The White House claims that its tax plan will result in a $4,000 wage increase for the average family. This is obviously preposterous, but there might be some wage gain. The question is how big it could be. Luckily, the highly respected Penn-Wharton Budget Model just released a simulator that allows you to choose different tax options and see what effect they have on things like GDP, wages, etc. I went ahead and chose all the options from the proposed Trump tax plan and got the results. Current policy is shown in gray. The changes due to Trump’s tax plan are shown in red:
Don’t worry: you haven’t gone color blind. There are no differences. The model predicts that if you implement the whole plan, total labor income won’t change by a penny.¹
But what about deficits?
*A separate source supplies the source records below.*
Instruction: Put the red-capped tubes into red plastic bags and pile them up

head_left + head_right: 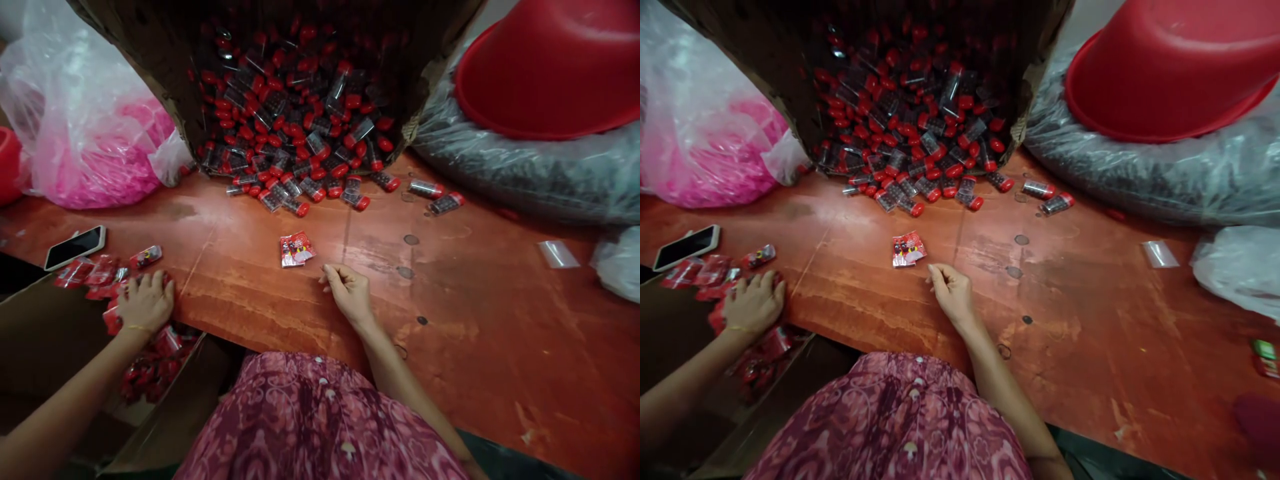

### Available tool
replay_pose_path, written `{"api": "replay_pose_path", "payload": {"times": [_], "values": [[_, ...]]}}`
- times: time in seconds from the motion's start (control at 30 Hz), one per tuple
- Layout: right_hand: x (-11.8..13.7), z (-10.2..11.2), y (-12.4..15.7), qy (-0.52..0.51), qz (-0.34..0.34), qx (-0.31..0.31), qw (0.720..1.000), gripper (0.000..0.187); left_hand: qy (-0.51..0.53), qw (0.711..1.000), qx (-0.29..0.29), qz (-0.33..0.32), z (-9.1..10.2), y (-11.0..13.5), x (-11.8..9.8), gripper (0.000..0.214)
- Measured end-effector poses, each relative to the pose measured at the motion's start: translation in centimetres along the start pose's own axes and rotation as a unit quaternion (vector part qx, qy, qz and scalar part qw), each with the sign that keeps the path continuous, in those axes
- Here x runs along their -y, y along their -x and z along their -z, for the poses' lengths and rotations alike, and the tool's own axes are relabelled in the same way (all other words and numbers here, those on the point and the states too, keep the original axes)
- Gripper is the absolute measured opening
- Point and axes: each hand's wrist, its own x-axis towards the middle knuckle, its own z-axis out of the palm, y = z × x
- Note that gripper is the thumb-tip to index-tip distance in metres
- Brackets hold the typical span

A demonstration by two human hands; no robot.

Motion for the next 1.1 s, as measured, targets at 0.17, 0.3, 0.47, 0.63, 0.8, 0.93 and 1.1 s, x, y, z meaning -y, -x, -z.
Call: {"api": "replay_pose_path", "payload": {"times": [0.17,0.3,0.47,0.63,0.8,0.93,1.1], "values": [[-0.5,-0.4,0.2,0.023,0.007,0.016,1.000,0.034,-0.019,1.000,-0.019,-0.016,1.1,1.2,3.3,0.047],[-0.5,-0.1,-0.6,0.044,0.005,-0.012,0.999,0.035,0.096,0.979,-0.124,-0.131,3.4,-0.7,-1.8,0.038],[0.9,2.3,-7.0,0.298,0.097,-0.103,0.944,0.034,0.243,0.908,-0.073,-0.334,5.1,-3.7,-12.9,0.039],[0.6,4.0,-15.1,0.486,0.079,-0.141,0.859,0.035,0.289,0.882,-0.030,-0.371,4.0,-5.0,-19.4,0.036],[-1.9,4.8,-15.0,0.506,0.161,-0.019,0.847,0.036,0.299,0.901,0.036,-0.313,3.2,-4.7,-20.2,0.029],[-2.2,6.0,-10.5,0.516,0.231,0.066,0.822,0.034,0.323,0.905,0.037,-0.276,2.9,-4.0,-19.9,0.023],[-1.0,4.5,-5.2,0.512,0.270,-0.005,0.816,0.033,0.355,0.905,0.019,-0.235,2.1,-3.7,-20.3,0.032]]}}
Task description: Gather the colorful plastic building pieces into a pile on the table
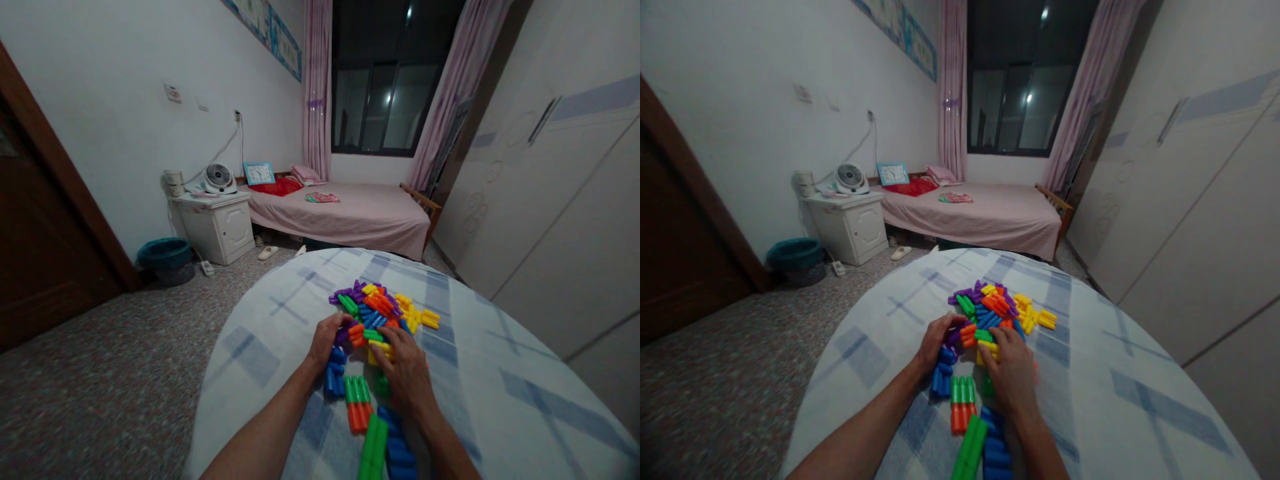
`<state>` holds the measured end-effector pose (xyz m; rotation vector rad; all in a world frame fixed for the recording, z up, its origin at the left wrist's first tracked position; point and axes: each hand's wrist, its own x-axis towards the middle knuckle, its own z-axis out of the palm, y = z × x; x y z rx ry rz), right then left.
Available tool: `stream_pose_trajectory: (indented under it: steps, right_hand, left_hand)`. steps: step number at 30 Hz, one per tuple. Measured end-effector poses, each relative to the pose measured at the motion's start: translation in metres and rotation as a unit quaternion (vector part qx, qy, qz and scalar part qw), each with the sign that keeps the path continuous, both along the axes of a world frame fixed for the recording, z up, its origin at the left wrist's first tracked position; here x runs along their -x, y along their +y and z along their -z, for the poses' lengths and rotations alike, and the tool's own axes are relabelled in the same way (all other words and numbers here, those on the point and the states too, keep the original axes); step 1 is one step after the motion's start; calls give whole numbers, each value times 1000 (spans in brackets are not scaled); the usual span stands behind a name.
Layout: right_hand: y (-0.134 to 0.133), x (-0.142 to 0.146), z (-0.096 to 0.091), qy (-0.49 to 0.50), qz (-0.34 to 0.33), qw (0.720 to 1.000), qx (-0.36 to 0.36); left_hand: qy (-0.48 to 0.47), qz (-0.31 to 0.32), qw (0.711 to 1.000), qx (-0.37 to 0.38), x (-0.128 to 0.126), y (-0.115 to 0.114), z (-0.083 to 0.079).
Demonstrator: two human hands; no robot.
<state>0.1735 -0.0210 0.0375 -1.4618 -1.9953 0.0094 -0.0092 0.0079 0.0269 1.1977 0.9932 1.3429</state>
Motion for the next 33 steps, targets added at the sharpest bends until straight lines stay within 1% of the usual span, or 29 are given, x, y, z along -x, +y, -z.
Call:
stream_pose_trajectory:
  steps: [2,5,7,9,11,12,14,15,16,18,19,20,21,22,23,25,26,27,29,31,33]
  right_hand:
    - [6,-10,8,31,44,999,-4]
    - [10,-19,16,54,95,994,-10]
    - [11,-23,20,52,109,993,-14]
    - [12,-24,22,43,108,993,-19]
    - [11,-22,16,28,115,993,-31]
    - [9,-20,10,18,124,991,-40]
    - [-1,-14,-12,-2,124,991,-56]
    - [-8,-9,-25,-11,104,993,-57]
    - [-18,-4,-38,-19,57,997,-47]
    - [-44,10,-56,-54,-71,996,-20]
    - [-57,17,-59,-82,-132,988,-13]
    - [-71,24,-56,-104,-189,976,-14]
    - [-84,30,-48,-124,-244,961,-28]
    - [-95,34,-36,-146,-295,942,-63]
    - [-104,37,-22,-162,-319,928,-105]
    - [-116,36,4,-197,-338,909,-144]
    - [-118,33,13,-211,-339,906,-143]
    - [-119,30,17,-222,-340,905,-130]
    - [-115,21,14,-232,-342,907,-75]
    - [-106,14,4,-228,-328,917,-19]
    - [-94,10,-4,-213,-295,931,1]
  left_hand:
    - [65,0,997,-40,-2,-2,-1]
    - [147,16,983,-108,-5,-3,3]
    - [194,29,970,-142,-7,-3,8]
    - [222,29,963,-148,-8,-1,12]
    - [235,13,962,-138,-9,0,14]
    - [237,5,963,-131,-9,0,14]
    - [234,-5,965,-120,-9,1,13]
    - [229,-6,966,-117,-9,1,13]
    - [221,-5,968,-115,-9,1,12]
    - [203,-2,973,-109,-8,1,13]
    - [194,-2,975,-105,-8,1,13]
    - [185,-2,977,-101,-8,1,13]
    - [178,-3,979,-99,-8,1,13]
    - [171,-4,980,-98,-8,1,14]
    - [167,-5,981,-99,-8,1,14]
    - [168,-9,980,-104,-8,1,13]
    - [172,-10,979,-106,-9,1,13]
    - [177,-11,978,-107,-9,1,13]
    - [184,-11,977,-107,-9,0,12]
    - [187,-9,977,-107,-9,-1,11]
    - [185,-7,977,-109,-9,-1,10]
Here’s what the model says:
That’s a cumulative increase of $7 trillion in the federal deficit. So the bottom line is that the tax plan doesn’t increase either wages or GDP, but does increase the national debt by about $7 trillion. Why are we doing this again?²
¹This is total labor income and says nothing about how it’s distributed. It’s possible that median wages will go down while the wages of CEOs will go up. Or vice versa. All we know is that the model predicts a total macro effect of zippo.
²Because it does reduce taxes on capital income for the rich. This might not have any effect on economic growth, but it does put more money in the pockets of the already wealthy. That’s what wealthy Republican donors paid for in the past election cycle, and that’s what they’re going to get.